Please repeat the lines below, exactly and only, from the one that holds "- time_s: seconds" through the one that holds "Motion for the".

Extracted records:
....

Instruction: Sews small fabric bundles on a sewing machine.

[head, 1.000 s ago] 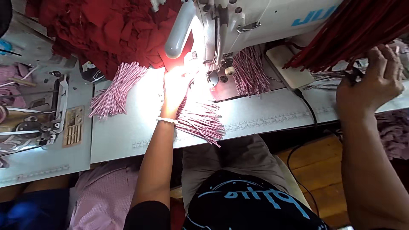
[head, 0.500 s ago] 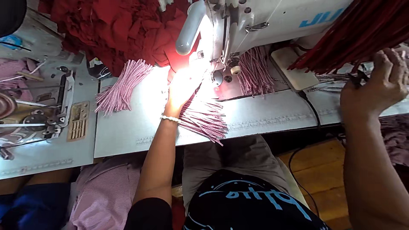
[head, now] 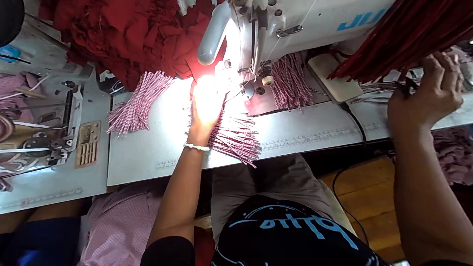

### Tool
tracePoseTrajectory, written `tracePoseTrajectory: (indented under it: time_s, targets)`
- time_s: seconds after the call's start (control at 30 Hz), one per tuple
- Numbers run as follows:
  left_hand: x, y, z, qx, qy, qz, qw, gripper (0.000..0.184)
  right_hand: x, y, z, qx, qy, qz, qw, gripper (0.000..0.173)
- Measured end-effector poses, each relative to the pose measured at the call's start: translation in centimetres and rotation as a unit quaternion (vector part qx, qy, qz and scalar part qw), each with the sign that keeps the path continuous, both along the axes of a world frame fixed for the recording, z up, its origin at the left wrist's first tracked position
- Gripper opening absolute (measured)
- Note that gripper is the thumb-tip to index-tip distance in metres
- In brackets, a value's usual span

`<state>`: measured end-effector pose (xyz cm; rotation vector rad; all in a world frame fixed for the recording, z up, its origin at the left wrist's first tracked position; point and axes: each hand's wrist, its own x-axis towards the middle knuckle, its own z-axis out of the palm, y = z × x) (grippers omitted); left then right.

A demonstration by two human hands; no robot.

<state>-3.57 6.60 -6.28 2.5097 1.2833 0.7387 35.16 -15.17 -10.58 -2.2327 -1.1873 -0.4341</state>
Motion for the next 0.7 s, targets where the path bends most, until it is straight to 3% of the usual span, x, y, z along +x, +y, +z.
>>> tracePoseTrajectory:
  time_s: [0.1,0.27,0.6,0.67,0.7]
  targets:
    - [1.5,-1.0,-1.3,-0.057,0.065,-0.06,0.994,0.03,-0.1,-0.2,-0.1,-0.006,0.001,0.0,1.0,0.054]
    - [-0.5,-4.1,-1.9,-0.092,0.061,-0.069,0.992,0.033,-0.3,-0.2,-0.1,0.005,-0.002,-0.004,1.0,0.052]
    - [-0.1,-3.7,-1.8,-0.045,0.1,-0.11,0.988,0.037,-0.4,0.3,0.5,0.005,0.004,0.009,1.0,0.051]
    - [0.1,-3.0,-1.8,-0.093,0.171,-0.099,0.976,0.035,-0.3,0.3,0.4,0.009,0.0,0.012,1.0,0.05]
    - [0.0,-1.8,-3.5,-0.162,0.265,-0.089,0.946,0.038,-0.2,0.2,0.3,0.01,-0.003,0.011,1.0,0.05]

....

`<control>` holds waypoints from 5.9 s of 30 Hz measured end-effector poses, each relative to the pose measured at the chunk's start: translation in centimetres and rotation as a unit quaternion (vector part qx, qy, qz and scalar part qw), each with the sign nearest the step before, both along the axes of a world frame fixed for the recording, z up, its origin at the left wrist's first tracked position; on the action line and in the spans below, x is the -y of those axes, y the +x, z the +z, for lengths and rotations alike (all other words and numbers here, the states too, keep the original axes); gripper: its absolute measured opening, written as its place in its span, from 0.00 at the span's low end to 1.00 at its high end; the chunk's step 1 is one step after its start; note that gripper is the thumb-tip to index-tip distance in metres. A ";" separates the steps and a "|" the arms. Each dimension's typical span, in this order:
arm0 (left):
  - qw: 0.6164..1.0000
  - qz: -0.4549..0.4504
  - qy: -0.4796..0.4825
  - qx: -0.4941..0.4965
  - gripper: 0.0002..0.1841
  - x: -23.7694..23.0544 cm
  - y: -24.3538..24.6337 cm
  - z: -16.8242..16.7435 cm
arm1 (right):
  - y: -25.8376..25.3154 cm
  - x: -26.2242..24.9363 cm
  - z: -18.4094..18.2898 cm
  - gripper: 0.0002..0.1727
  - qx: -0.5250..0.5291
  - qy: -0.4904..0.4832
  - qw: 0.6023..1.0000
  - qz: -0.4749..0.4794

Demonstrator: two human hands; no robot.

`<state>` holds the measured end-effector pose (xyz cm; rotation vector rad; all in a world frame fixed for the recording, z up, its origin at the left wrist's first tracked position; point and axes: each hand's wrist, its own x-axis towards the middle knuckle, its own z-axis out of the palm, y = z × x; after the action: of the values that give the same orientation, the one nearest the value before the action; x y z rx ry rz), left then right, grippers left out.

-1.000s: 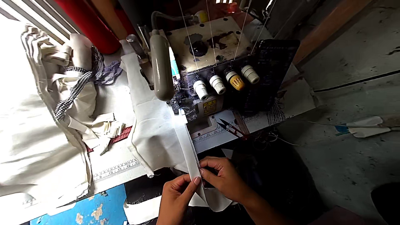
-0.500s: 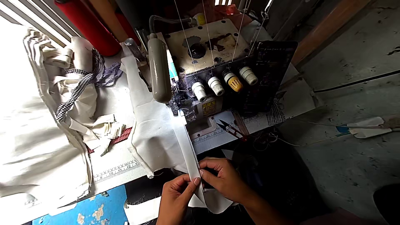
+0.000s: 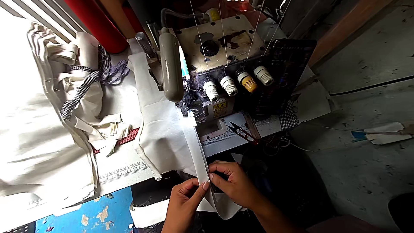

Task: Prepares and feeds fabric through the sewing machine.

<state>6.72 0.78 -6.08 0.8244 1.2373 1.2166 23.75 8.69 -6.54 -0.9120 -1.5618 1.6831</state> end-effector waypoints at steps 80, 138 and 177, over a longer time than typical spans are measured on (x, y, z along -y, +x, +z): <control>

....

ANSWER BOX –
- time_s: seconds after the call's start (control at 30 Hz), one per tuple
- Numbers run as follows:
  left_hand: x, y, z, qx, qy, qz, qw, gripper (0.000..0.184)
  right_hand: x, y, z, qx, qy, qz, qw, gripper (0.000..0.173)
- Measured end-effector poses, each relative to the pose measured at the call's start: translation in centimetres and rotation as a unit quaternion (vector part qx, qy, qz and scalar part qw), each with the sign that keeps the path continuous, both along the axes of a world frame fixed for the recording, z up, its origin at the left wrist's first tracked position
- Gripper opening absolute (measured)
- Note that gripper is the thumb-tip to index-tip distance in metres
- In brackets, a value's usual span

`<state>`: measured end-effector pose (xyz cm; rotation vector rad; all in a world frame fixed for the recording, z up, its origin at the left wrist's first tracked position; point and axes: each hand's wrist, its own x-axis towards the middle knuckle, its own z-axis out of the palm, y = z × x) (grippers omitted); left then right.

A demonstration by two human hands; no robot.

<state>-3.57 6.60 -6.28 2.5097 1.2833 0.7387 35.16 -15.17 -10.58 -2.2327 -1.1873 -0.4341</state>
Motion for the next 0.7 s, targets where the path bends most, until it is straight to 3% of the usual span, x, y, z along +x, +y, +z.

The exercise concludes with this answer.